Hokayem was likely referring to comments Obama made in a press conference from London last week, where, in reference to the CoH, he said “we are going to have to play this option out.”
“If, in fact, the cessation falls apart, we’ll try to put it back together again even as we continue to go after ISIL,” he said, using an acronym for the Islamic State terrorist group. “And it’s my belief that ultimately Russia will recognize that.”
- Abdalrhman Ismail/Reuters
But both the Defense Department and Kerry have begun using a new line that appears to validate Russia’s continued attacks on Aleppo in the midst of the truce.
Tony Badran, a research fellow at the Foundation for Defense of Democracies, put it bluntly:”The administration is now giving full cover to the Russians.”

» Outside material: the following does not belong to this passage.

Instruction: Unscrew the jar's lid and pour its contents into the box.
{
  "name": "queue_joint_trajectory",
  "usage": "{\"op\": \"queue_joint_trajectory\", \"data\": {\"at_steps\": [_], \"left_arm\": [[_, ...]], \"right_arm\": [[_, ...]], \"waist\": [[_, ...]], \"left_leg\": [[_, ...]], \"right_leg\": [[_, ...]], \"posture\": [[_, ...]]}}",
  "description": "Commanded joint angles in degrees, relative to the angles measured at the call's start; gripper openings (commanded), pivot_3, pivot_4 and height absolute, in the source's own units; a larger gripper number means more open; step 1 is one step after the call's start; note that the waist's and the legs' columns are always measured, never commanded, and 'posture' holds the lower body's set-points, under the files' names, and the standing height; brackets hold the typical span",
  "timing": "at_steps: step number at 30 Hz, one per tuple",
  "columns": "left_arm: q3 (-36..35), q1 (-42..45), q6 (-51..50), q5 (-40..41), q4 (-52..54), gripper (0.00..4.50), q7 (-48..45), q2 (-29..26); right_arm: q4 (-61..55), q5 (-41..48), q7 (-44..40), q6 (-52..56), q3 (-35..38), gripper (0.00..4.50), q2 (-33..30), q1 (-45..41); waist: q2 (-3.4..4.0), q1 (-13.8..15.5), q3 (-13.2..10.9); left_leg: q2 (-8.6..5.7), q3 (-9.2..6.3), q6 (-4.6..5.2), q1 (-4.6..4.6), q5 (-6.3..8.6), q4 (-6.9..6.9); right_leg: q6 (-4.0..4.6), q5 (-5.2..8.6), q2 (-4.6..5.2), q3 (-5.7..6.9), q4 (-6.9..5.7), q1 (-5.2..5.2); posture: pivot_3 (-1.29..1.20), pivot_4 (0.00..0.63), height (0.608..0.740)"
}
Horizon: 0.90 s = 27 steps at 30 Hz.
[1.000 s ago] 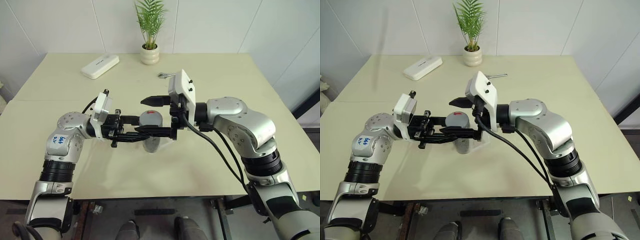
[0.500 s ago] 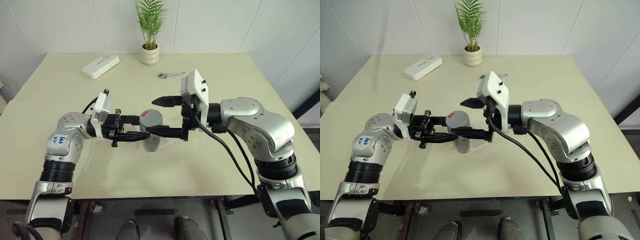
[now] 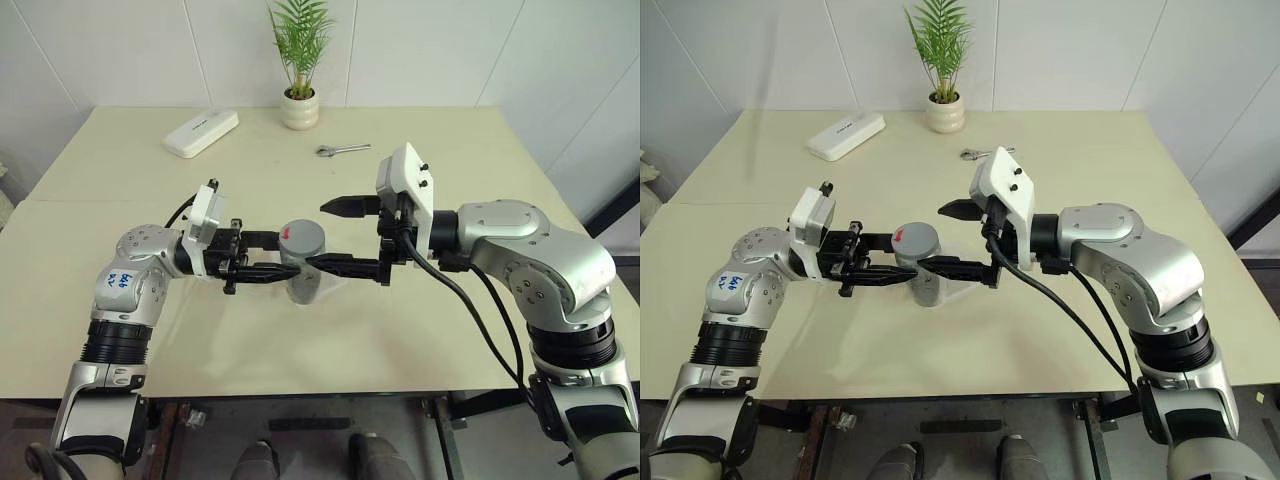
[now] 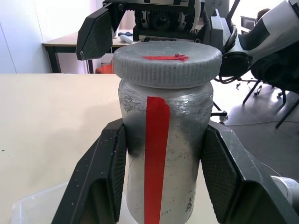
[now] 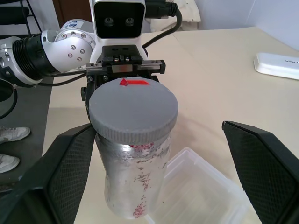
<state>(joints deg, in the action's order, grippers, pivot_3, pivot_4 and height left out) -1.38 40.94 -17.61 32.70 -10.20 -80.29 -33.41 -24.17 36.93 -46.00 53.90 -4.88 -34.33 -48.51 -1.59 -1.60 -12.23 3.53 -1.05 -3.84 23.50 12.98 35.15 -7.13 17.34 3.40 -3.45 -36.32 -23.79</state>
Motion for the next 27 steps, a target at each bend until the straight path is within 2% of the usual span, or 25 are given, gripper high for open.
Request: {"op": "queue_joint_trajectory", "data": {"at_steps": [1,16,21,27], "left_arm": [[-0.53,1.28,0.88,0.44,0.61,1.94,-1.47,-0.14],[-0.59,1.99,1.91,0.01,-0.88,1.94,-2.22,0.15],[-0.38,2.71,2.94,-0.35,-2.22,1.94,-2.81,0.53],[-0.29,3.84,4.20,-0.52,-3.96,1.94,-4.00,1.68]], "right_arm": [[-3.02,1.15,1.53,1.98,3.31,4.50,-2.57,1.01],[-5.30,4.58,3.85,5.56,7.32,4.50,-6.48,2.03],[-3.29,7.18,7.06,6.45,9.10,4.50,-3.02,-1.69],[-1.44,7.85,8.30,4.72,6.28,4.50,3.22,-4.68]], "waist": [[0.00,0.02,0.00],[0.01,-0.08,0.00],[0.01,-0.06,0.00],[0.01,-0.04,0.00]], "left_leg": [[0.00,0.00,0.00,0.00,0.00,0.00],[0.02,0.01,0.00,-0.01,0.00,-0.01],[0.02,0.02,0.00,-0.02,0.00,0.00],[0.03,0.03,0.00,-0.02,0.00,0.00]], "right_leg": [[0.00,0.00,0.00,0.00,0.01,0.00],[0.01,0.00,-0.02,-0.01,0.04,0.00],[0.02,-0.01,-0.02,-0.02,0.03,0.00],[0.02,-0.01,-0.04,-0.03,0.00,0.00]], "posture": [[0.00,0.150,0.740],[0.00,0.150,0.740],[0.00,0.150,0.740],[0.00,0.150,0.740]]}}
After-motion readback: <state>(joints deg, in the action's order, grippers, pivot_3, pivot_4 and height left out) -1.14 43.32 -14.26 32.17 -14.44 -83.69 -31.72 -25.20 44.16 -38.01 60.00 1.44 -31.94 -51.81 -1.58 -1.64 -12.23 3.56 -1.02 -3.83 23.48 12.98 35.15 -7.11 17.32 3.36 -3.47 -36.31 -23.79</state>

When asked last week whether the Russian airstrikes on Aleppo meant that Moscow was preparing to end the agreement, US Army Col. Steve Warren, the spokesman for Operation Inherent Resolve in Iraq, responded that it was “complicated.” He said that was because Jabhat al-Nusra, the Syrian Al Qaeda affiliate, “holds Aleppo” and is not party to the agreement.

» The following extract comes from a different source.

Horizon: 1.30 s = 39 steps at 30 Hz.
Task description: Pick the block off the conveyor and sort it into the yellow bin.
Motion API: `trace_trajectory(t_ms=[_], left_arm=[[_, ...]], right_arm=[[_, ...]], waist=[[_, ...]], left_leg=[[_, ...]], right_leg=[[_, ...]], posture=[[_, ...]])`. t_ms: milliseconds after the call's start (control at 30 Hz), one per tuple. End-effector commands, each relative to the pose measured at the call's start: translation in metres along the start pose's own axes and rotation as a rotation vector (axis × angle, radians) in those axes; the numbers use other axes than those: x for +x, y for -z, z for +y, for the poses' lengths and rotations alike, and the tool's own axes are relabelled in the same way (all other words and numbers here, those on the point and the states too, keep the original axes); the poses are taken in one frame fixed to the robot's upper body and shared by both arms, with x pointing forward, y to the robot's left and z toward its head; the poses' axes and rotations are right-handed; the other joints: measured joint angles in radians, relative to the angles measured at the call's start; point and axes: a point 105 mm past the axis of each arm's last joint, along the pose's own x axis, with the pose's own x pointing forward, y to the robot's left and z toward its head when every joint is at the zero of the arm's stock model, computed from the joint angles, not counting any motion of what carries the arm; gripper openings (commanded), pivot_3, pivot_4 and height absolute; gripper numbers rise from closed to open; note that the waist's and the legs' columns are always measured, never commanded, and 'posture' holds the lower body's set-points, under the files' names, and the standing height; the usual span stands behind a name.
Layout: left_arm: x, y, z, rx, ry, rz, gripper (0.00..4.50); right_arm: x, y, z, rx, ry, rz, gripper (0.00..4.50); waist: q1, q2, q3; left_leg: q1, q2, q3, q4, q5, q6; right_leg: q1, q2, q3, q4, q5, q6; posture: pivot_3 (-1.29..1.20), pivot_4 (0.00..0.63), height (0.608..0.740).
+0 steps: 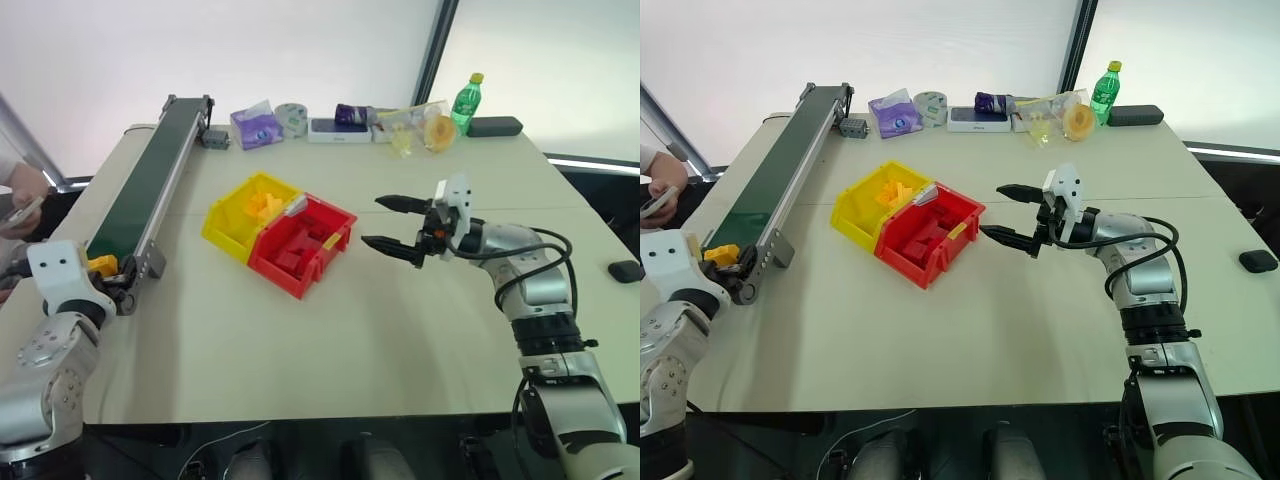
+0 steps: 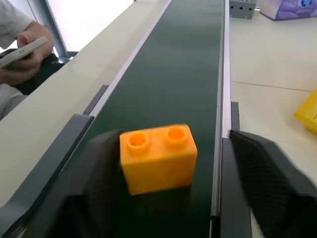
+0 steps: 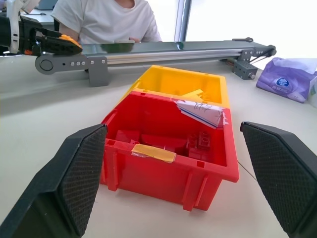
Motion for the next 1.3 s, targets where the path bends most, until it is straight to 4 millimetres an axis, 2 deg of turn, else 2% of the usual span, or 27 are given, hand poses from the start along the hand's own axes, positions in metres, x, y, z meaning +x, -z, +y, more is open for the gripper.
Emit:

Some analysts, including Hokayem, wondered whether Warren had misspoken. While Nusra has indeed been building up its presencein Alepposince February, the city is also occupied by civilians and armed opposition groups associated with the US-backed Free Syrian Army that agreed to abide by the fragile agreement.
“Al-Qaeda’s affiliate Jabhat al-Nusra does not ‘hold’ Aleppo, but has a comparatively small force, dwarfed by the mainstream opposition,” Syria expert Charles Lister pointed out shortly thereafter.

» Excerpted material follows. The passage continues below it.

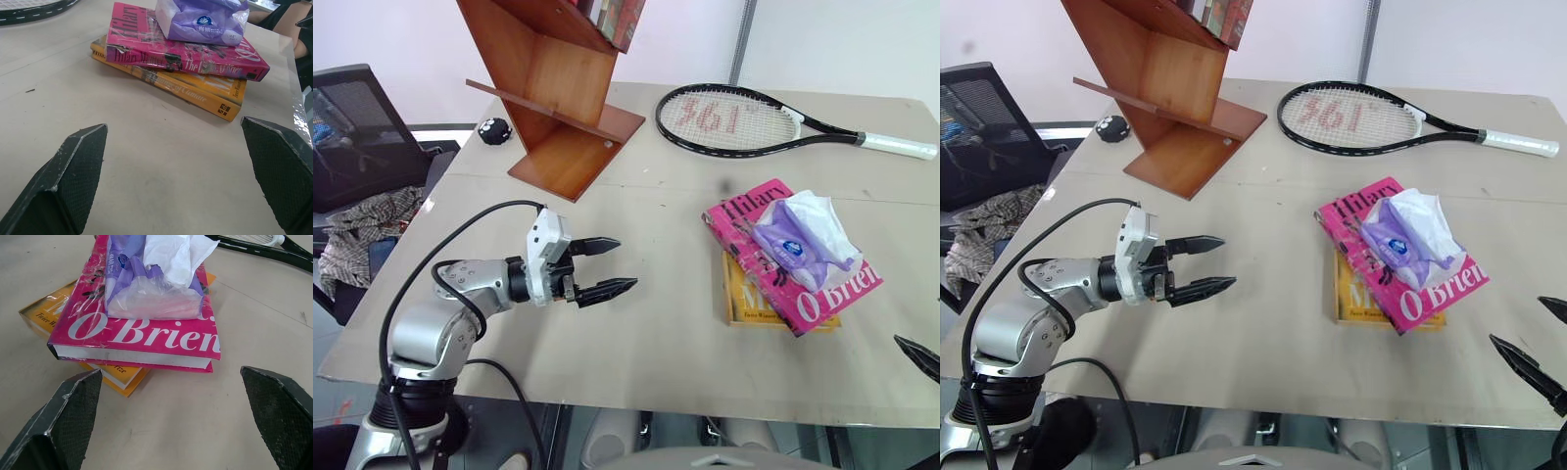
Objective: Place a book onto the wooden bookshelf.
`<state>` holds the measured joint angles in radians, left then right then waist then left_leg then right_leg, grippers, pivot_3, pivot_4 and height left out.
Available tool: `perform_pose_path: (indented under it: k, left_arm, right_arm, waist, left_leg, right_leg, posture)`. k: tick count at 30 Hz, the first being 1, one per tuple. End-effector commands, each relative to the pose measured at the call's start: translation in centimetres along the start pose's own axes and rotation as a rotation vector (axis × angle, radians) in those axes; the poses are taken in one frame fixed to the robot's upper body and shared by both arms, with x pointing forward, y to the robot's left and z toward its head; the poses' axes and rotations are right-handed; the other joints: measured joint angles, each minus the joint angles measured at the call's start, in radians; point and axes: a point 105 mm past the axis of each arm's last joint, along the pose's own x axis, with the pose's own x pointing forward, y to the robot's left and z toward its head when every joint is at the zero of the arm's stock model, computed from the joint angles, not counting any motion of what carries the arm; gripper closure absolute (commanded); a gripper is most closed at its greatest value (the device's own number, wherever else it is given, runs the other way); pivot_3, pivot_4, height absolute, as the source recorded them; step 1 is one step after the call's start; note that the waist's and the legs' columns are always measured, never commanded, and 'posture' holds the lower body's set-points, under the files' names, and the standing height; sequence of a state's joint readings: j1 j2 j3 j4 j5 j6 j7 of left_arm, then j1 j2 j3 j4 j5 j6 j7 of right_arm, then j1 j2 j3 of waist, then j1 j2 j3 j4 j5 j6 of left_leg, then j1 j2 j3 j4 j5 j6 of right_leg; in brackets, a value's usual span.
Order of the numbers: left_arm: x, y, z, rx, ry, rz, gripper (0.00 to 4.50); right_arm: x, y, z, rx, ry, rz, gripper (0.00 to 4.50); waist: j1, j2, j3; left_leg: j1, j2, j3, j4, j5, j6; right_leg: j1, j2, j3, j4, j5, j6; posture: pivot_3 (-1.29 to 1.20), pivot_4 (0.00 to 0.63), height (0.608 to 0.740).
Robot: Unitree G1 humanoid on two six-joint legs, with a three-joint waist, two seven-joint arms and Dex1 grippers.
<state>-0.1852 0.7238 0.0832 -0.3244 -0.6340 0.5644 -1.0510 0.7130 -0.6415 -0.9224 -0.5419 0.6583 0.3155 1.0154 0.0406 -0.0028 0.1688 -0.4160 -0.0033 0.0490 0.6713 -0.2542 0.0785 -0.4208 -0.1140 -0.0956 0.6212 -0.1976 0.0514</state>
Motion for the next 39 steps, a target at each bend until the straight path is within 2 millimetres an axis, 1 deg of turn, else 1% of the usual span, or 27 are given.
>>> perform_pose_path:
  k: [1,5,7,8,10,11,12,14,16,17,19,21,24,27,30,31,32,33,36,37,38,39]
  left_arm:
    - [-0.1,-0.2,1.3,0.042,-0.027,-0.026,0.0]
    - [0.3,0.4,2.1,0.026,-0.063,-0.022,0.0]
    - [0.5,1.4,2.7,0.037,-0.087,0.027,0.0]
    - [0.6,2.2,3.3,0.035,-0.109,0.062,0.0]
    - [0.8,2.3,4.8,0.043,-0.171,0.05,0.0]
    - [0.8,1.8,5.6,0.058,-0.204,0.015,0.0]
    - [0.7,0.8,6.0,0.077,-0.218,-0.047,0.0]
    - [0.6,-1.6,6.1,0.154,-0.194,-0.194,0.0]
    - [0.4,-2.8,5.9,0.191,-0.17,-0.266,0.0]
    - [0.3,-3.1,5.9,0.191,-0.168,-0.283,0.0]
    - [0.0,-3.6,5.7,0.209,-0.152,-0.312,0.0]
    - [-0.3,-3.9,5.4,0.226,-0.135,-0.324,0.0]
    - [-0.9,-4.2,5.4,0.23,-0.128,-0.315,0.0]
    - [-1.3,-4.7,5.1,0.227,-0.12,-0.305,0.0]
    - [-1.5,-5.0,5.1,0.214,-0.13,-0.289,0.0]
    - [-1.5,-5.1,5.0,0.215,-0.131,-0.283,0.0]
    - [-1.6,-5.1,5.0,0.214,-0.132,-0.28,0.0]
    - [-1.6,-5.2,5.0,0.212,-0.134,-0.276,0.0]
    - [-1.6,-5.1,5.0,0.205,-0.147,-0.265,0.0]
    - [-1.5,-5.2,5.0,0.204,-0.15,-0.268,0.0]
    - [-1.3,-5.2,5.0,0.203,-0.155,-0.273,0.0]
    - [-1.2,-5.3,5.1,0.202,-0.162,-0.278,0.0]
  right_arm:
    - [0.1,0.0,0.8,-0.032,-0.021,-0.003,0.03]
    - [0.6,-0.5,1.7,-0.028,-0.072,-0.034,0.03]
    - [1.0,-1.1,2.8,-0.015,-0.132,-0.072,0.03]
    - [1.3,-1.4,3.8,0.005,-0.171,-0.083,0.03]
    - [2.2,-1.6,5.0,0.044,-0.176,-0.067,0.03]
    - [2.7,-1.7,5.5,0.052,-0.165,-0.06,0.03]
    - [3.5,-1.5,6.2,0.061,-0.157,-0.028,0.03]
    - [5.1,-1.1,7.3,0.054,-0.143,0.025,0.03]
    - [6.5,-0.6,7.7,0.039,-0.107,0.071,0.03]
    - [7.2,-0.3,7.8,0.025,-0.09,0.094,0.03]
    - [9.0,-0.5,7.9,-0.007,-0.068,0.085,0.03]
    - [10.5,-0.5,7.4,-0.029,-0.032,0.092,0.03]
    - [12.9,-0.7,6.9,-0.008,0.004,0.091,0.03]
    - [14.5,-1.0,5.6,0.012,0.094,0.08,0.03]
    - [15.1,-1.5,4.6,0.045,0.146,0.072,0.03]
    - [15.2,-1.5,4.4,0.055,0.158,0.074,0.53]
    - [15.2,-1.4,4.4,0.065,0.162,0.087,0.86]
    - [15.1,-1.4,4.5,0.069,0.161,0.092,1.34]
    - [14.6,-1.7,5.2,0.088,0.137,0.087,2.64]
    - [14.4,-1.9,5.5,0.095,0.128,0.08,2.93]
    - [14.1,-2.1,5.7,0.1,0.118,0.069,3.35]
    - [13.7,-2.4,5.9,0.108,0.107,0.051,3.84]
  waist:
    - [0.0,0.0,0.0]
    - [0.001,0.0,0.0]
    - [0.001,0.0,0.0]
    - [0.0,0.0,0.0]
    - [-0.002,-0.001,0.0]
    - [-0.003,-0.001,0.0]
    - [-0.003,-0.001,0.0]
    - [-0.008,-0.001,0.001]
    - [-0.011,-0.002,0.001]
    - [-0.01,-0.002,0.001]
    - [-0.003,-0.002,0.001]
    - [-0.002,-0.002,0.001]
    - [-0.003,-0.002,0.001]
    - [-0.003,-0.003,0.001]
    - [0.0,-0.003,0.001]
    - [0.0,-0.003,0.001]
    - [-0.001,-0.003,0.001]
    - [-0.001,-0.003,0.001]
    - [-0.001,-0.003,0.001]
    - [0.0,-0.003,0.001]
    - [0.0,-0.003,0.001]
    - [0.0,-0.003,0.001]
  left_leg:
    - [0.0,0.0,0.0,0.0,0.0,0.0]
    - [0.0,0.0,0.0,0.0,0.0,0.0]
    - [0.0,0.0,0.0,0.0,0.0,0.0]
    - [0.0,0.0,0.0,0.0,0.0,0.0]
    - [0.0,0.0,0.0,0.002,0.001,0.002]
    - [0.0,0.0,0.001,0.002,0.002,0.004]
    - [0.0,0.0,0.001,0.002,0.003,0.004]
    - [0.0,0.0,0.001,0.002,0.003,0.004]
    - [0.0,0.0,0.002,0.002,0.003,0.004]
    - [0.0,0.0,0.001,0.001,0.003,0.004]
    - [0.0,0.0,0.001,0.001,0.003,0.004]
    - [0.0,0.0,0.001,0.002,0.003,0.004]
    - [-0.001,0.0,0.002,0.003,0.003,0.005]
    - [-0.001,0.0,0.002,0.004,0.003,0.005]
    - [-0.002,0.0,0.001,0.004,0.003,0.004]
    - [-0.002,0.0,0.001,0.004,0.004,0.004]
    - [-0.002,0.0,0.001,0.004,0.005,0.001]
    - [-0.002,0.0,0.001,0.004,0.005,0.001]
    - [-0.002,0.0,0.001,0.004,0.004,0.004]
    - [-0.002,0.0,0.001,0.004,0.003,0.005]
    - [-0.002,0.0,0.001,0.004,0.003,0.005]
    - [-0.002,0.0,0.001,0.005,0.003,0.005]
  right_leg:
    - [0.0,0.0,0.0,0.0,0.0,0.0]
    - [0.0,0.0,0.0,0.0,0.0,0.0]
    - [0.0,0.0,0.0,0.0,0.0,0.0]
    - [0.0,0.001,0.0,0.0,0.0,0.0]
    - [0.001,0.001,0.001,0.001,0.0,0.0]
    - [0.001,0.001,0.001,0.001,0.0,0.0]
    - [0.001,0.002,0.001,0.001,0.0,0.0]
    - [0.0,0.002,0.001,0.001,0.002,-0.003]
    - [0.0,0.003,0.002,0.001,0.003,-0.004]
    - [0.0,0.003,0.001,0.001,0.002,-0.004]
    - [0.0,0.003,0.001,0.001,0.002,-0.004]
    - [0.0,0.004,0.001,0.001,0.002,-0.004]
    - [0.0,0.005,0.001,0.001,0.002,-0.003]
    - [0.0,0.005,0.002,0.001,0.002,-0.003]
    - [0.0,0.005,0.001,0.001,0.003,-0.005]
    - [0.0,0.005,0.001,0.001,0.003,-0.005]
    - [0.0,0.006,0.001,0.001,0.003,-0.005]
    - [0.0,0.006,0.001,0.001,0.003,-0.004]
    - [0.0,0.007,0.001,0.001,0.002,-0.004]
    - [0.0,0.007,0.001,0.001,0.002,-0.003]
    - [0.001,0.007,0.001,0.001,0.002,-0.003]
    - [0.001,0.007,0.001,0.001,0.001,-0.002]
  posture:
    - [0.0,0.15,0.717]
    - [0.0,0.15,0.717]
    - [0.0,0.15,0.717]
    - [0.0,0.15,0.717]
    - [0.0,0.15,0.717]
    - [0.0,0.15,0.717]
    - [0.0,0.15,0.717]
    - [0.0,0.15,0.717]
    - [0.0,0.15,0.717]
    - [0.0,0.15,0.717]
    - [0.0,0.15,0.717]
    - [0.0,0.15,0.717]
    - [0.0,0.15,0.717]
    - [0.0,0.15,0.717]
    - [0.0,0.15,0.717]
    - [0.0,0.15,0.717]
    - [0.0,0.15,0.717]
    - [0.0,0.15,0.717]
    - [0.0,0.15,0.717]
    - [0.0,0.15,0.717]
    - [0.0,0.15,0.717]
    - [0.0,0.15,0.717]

But Kerry repeated the line in a later interview with The New York Times editorial board, saying Russia’s military buildup around the city was primarily aimed at weakening Nusra’s presence there.
He added: “We are not going to sit there and let [Putin] do his thing supporting the regime and hammer at the opposition and say, ‘This is working,'” he said. “Obviously, we’re not stupid about it.”
But Badran believes that Washington’s desire to stay out of the war will compel US officials to keep colluding with Russia in the negotiating room while turning a blind eye to its aggression on the ground.
“The White House was always deliberately leveraging Russian military operations against the opposition, translating it into political concessions” for the regime, Badran told Business Insider on Thursday. Kerry made that clear in February, Badran added, when he blamed the collapse of the first round of peace talks in Geneva on the opposition.
Kerry said, “‘Don’t blame me – go and blame your opposition,'” a Syrian aid worker told Middle East Eye at the time. According to the publication, Kerry also told the aid workers that the rebels who left the talks were essentially paving the way for a joint offensive by Assad and Russia that would “decimate” the opposition.
That statement, Badran says, was not difficult to interpret.
He said: “Kerry was essentially telling the opposition: ‘The United States won’t lift a finger to help you fend off the Russians.’ It behooves you, then, to accept what is being offered right now, because your position will only get worse.”